Yeah, that's similar to what we suspect is going on. In the meantime, we'll be trying to remain friendly to the park workers, to see if we can work something out for next year. Unfortunately, they took too long in responding to us (three months) and now we are forced to find alternate venues to work with. Thankfully Oklahoma was so much easier to work with.


----------



## shebawolf145 (Feb 26, 2009)

Moka said:


> Shebawolf, read the news on their website:
> 
> 
> 
> ...



I did. As soon as I saw this I ran to the website and checked and it didn't say anything.
Well...its closer to me this way...but Missouri is so much more beautiful.


----------



## TerranceJones (Feb 27, 2009)

Ohhh, The park is Gorgeous! I don't think beauty will be an issue with this park. Hmm... Could have sworn Heros corrected the site. 



shebawolf145 said:


> I did. As soon as I saw this I ran to the website and checked and it didn't say anything.
> Well...its closer to me this way...but Missouri is so much more beautiful.


----------



## TamaraRose (Feb 27, 2009)

i would love to come  but   i dont know if i will have the money or any one to pick  me up


----------



## shebawolf145 (Apr 4, 2009)

Anyone want to help two wolves, a fox and a white tiger make it there? JK...
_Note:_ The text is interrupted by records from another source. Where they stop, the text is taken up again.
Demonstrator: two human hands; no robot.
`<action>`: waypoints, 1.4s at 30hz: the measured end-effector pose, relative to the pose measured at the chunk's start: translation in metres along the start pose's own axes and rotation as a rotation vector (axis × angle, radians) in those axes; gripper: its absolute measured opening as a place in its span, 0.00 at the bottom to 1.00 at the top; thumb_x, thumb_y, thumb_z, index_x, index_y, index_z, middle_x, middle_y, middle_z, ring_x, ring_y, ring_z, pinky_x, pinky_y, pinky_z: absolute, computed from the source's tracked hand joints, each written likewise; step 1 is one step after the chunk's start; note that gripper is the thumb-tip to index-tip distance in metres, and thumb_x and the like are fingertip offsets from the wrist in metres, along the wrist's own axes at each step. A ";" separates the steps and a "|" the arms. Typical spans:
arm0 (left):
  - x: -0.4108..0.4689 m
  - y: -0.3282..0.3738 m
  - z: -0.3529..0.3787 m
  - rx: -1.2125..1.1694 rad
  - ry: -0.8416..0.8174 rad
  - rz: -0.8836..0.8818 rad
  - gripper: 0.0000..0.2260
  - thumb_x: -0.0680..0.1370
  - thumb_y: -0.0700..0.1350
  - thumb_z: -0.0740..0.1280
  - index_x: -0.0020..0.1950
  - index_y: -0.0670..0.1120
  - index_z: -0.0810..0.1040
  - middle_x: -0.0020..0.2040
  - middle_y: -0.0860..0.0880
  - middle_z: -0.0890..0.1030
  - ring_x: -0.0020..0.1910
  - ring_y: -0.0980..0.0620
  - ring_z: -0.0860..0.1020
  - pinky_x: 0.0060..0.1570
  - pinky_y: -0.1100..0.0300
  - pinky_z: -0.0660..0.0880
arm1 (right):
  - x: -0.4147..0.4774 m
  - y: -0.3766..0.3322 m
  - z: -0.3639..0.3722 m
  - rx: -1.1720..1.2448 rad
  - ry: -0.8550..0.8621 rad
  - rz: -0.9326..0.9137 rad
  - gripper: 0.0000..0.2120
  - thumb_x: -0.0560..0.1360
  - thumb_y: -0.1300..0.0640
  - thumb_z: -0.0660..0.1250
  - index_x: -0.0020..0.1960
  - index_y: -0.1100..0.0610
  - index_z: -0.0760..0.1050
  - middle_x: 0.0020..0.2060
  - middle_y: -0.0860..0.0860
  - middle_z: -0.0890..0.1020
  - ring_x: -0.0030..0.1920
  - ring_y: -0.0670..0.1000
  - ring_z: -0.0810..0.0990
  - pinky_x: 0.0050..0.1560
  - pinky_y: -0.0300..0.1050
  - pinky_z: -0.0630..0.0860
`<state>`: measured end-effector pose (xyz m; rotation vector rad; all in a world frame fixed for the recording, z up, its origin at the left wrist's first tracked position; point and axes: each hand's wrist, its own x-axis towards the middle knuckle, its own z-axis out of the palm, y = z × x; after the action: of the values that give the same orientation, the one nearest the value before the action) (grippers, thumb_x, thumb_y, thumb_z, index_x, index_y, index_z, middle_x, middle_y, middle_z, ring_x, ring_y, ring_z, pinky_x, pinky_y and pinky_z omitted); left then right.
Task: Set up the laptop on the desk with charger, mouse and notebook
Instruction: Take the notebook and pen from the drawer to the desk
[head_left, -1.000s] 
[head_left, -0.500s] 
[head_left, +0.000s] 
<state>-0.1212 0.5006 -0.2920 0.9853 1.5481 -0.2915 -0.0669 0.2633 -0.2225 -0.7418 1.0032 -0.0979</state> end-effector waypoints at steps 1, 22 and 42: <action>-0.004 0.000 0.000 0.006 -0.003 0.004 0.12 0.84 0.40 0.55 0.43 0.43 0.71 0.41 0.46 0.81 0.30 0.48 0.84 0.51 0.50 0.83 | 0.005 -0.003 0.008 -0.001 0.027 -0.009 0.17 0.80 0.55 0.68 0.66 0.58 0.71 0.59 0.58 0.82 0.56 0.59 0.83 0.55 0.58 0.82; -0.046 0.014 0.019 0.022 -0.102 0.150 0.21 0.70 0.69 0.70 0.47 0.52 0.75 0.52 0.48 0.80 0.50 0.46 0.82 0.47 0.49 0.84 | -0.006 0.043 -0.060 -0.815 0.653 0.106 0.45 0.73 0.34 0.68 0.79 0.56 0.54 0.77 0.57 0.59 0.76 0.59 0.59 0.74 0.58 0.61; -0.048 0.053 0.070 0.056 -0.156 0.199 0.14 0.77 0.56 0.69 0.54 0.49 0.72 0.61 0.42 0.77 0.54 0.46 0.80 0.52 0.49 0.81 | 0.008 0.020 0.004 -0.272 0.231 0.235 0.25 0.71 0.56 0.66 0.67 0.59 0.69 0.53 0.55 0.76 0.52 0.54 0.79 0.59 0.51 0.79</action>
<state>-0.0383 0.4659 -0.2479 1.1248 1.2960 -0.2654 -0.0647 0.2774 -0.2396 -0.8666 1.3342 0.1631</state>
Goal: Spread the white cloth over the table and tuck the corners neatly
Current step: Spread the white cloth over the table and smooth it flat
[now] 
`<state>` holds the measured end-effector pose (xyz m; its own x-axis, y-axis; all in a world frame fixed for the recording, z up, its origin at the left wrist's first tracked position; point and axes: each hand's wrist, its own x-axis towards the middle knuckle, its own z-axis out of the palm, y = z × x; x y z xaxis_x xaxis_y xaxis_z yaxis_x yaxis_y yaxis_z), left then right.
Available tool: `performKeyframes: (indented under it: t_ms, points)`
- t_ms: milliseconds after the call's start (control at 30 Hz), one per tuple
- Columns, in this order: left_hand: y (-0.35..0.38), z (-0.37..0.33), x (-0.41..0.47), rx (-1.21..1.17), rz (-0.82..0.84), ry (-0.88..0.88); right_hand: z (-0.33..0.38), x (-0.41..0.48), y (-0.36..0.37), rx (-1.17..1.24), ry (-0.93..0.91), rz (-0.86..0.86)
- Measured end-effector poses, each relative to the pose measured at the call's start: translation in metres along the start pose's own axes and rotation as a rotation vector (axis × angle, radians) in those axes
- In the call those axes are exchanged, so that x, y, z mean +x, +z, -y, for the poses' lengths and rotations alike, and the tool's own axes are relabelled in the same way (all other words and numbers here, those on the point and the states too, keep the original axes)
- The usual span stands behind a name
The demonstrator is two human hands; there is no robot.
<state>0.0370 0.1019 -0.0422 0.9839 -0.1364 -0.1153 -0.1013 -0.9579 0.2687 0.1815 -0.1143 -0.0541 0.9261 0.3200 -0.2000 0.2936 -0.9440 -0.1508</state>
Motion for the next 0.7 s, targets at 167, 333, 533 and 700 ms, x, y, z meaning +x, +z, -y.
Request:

I hope to be there. I will be with a blue fox, a black and white wolf, and a white tiger. If I get to go that is.


----------



## TamaraRose (Apr 11, 2009)

looks like i may make it maybe


----------



## Lyrihl (Apr 15, 2009)

I wanna go sooo bad but it's too far!!! D:


----------



## TamaraRose (Apr 18, 2009)

it going to be a  blast and i am Sure i will make it now i will be arriveing with keegan


----------



## Shadowwolf (Apr 21, 2009)

How does this camp differ from the camp Feral! I hear about all the time? And how is it similar? Just for curiosity's sake


----------



## coonluv2990 (Apr 21, 2009)

*sniffs and cries* I can not go to Wild Nights, Ughhhh I could not come up with the money in time.... super sad face!!

What makes it really sad is there isnt like ANY furry cons in Oklahoma other then Oklacon in October, so when I heard about this I got real excited.

Have fun yall!!!!


----------